2009 Fiscal Year Annual Research Report
フィクスチャ埋入時の引き抜き損傷予防のためのオトガイ孔内部の神経走行形態の観察
Project/Area Number |
20592305
|
Research Institution | Kagoshima University |
Principal Investigator |
田松 裕一 Kagoshima University, 大学院・医歯学総合研究科, 准教授 (80266569)
|
Co-Investigator(Kenkyū-buntansha) |
西原 一秀 鹿児島大学, 医学部・歯学部附属病院, 講師 (30253892)
|
Keywords | 解剖学 / 歯学 / インプラント / 顎骨 / 神経 |
Research Abstract |
下顎前歯部すなわち左右のオトガイ孔間にフィクスチャを埋入するためのドリリング時に,下顎体の中をオトガイ孔の前方に進んでいく下歯槽神経の前歯枝を巻き込んでしまい,引き抜き損傷によるオトガイ神経の断裂を起こしてオトガイ部の皮膚や小臼歯部の粘膜に知覚麻痺を生じることがある。
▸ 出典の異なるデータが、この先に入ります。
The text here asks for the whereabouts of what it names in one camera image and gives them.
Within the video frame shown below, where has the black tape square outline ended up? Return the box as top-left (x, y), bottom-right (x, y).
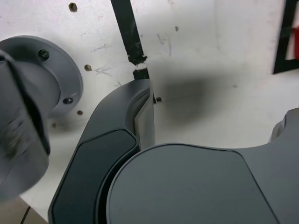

本研究では下顎前歯部にフィクスチャを埋入する際のドリリング操作で下歯槽神経前歯枝を巻き込むことによるオトガイ神経の引き抜き損傷を防止するために,オトガイ孔内部の神経の走行形態について骨形態を保存した状態で詳細に観察・解析することを目的として研究を遂行している。 今年度は,昨年度に引き続き解剖実習用遺体から摘出した成人の下顎骨を観察試料としてのブロック作製をおこなった。脱灰過程に備えてオトガイ孔を中心にブロック状の試料になるよう下顎骨および周囲軟組織の形態調整をおこなったものをデジタル実体マイクロスコープで撮影して記録した。脱灰液として従来法のEDTA溶液に比べて脱灰速度の速いPlank-Rychlo液、Morse液、ギ酸単体を比較検討の結果,Morse液を選択して骨の脱灰を行った。Sihler液による神経束の染色については,脱灰処理をおこなった後の試料であっても骨内を走行する神経束には染色液が浸透しにくいため,通法通りの処理期間では十分な染色結果が得られないことが分かった。現在,薬液の濃度,処理時間,処理温度などを含め方法を工夫して染色を試みている状況である。